▶ **PROBLEM**
Return every line of the data exactly as it stands.
----------
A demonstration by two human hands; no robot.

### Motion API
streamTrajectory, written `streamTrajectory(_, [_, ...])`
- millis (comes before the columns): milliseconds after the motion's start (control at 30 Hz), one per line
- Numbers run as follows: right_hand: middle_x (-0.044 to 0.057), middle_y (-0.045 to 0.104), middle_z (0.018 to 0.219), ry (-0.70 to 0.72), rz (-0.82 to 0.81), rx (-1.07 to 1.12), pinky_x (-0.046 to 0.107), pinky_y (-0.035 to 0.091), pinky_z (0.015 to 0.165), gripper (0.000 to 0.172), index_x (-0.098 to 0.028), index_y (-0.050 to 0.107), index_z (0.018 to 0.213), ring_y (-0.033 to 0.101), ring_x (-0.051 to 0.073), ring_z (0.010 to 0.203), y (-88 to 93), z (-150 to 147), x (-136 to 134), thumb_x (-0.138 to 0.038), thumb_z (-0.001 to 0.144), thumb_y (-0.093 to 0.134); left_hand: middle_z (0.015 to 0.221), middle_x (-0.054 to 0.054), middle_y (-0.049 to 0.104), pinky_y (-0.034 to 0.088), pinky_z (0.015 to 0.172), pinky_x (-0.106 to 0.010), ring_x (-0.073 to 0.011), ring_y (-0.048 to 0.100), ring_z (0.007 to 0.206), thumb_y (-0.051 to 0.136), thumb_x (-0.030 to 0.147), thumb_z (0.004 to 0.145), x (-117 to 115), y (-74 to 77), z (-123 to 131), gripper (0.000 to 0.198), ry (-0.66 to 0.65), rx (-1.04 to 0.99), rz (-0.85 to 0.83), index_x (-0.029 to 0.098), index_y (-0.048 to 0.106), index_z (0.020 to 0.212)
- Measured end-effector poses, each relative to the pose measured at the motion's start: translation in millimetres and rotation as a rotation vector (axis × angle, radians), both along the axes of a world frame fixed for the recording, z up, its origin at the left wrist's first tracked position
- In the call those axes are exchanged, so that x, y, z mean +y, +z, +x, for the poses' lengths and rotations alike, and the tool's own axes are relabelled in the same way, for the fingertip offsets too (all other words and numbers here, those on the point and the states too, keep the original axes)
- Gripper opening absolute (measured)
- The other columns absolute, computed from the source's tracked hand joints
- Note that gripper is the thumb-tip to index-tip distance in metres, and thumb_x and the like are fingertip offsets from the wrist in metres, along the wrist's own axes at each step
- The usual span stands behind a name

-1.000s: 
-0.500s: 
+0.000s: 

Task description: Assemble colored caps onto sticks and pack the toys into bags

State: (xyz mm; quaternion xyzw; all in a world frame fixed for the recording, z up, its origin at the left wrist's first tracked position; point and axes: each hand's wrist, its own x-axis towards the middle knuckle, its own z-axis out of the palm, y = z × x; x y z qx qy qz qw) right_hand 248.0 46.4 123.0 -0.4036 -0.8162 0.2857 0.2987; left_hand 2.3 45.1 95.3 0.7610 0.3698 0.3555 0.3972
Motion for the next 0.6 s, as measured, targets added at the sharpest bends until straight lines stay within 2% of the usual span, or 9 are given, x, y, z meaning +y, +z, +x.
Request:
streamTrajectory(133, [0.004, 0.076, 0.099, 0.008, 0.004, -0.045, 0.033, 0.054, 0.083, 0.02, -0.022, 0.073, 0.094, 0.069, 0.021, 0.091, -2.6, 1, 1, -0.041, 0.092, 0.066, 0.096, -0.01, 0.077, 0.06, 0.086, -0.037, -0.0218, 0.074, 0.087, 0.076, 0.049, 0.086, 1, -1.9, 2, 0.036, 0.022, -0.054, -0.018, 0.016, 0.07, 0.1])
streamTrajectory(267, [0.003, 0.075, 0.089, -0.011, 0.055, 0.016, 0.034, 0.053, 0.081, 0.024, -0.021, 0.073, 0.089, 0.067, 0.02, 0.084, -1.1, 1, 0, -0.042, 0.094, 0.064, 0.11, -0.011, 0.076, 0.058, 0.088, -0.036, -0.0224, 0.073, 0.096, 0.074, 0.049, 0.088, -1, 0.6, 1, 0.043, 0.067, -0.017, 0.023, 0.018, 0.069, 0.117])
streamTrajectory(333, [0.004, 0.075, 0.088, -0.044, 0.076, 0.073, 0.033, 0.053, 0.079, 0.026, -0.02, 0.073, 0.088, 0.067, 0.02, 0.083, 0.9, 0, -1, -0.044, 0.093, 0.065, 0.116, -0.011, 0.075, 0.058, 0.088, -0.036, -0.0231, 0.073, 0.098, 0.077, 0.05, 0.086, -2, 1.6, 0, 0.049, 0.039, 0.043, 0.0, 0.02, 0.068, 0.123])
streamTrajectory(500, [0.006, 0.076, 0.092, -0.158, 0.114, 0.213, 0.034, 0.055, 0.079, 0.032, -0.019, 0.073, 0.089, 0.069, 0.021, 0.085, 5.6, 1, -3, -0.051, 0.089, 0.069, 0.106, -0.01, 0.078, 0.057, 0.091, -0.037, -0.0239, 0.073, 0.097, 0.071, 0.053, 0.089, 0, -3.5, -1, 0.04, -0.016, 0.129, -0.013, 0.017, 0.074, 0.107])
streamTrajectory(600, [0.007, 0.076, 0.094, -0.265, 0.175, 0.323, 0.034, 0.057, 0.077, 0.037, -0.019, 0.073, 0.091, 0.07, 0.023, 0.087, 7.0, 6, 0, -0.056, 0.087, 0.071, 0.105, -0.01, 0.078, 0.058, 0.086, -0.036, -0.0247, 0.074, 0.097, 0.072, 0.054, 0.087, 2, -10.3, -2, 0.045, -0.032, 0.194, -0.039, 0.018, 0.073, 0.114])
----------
▶ **ANSWER FOR THE TASK**
A demonstration by two human hands; no robot.

### Motion API
streamTrajectory, written `streamTrajectory(_, [_, ...])`
- millis (comes before the columns): milliseconds after the motion's start (control at 30 Hz), one per line
- Numbers run as follows: right_hand: middle_x (-0.044 to 0.057), middle_y (-0.045 to 0.104), middle_z (0.018 to 0.219), ry (-0.70 to 0.72), rz (-0.82 to 0.81), rx (-1.07 to 1.12), pinky_x (-0.046 to 0.107), pinky_y (-0.035 to 0.091), pinky_z (0.015 to 0.165), gripper (0.000 to 0.172), index_x (-0.098 to 0.028), index_y (-0.050 to 0.107), index_z (0.018 to 0.213), ring_y (-0.033 to 0.101), ring_x (-0.051 to 0.073), ring_z (0.010 to 0.203), y (-88 to 93), z (-150 to 147), x (-136 to 134), thumb_x (-0.138 to 0.038), thumb_z (-0.001 to 0.144), thumb_y (-0.093 to 0.134); left_hand: middle_z (0.015 to 0.221), middle_x (-0.054 to 0.054), middle_y (-0.049 to 0.104), pinky_y (-0.034 to 0.088), pinky_z (0.015 to 0.172), pinky_x (-0.106 to 0.010), ring_x (-0.073 to 0.011), ring_y (-0.048 to 0.100), ring_z (0.007 to 0.206), thumb_y (-0.051 to 0.136), thumb_x (-0.030 to 0.147), thumb_z (0.004 to 0.145), x (-117 to 115), y (-74 to 77), z (-123 to 131), gripper (0.000 to 0.198), ry (-0.66 to 0.65), rx (-1.04 to 0.99), rz (-0.85 to 0.83), index_x (-0.029 to 0.098), index_y (-0.048 to 0.106), index_z (0.020 to 0.212)
- Measured end-effector poses, each relative to the pose measured at the motion's start: translation in millimetres and rotation as a rotation vector (axis × angle, radians), both along the axes of a world frame fixed for the recording, z up, its origin at the left wrist's first tracked position
- In the call those axes are exchanged, so that x, y, z mean +y, +z, +x, for the poses' lengths and rotations alike, and the tool's own axes are relabelled in the same way, for the fingertip offsets too (all other words and numbers here, those on the point and the states too, keep the original axes)
- Gripper opening absolute (measured)
- The other columns absolute, computed from the source's tracked hand joints
- Note that gripper is the thumb-tip to index-tip distance in metres, and thumb_x and the like are fingertip offsets from the wrist in metres, along the wrist's own axes at each step
- The usual span stands behind a name

-1.000s: 
-0.500s: 
+0.000s: 

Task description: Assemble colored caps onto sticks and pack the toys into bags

State: (xyz mm; quaternion xyzw; all in a world frame fixed for the recording, z up, its origin at the left wrist's first tracked position; point and axes: each hand's wrist, its own x-axis towards the middle knuckle, its own z-axis out of the palm, y = z × x; x y z qx qy qz qw) right_hand 248.0 46.4 123.0 -0.4036 -0.8162 0.2857 0.2987; left_hand 2.3 45.1 95.3 0.7610 0.3698 0.3555 0.3972
Motion for the next 0.6 s, as measured, targets added at the sharpest bends until straight lines stay within 2% of the usual span, or 9 are given, x, y, z meaning +y, +z, +x.
Request:
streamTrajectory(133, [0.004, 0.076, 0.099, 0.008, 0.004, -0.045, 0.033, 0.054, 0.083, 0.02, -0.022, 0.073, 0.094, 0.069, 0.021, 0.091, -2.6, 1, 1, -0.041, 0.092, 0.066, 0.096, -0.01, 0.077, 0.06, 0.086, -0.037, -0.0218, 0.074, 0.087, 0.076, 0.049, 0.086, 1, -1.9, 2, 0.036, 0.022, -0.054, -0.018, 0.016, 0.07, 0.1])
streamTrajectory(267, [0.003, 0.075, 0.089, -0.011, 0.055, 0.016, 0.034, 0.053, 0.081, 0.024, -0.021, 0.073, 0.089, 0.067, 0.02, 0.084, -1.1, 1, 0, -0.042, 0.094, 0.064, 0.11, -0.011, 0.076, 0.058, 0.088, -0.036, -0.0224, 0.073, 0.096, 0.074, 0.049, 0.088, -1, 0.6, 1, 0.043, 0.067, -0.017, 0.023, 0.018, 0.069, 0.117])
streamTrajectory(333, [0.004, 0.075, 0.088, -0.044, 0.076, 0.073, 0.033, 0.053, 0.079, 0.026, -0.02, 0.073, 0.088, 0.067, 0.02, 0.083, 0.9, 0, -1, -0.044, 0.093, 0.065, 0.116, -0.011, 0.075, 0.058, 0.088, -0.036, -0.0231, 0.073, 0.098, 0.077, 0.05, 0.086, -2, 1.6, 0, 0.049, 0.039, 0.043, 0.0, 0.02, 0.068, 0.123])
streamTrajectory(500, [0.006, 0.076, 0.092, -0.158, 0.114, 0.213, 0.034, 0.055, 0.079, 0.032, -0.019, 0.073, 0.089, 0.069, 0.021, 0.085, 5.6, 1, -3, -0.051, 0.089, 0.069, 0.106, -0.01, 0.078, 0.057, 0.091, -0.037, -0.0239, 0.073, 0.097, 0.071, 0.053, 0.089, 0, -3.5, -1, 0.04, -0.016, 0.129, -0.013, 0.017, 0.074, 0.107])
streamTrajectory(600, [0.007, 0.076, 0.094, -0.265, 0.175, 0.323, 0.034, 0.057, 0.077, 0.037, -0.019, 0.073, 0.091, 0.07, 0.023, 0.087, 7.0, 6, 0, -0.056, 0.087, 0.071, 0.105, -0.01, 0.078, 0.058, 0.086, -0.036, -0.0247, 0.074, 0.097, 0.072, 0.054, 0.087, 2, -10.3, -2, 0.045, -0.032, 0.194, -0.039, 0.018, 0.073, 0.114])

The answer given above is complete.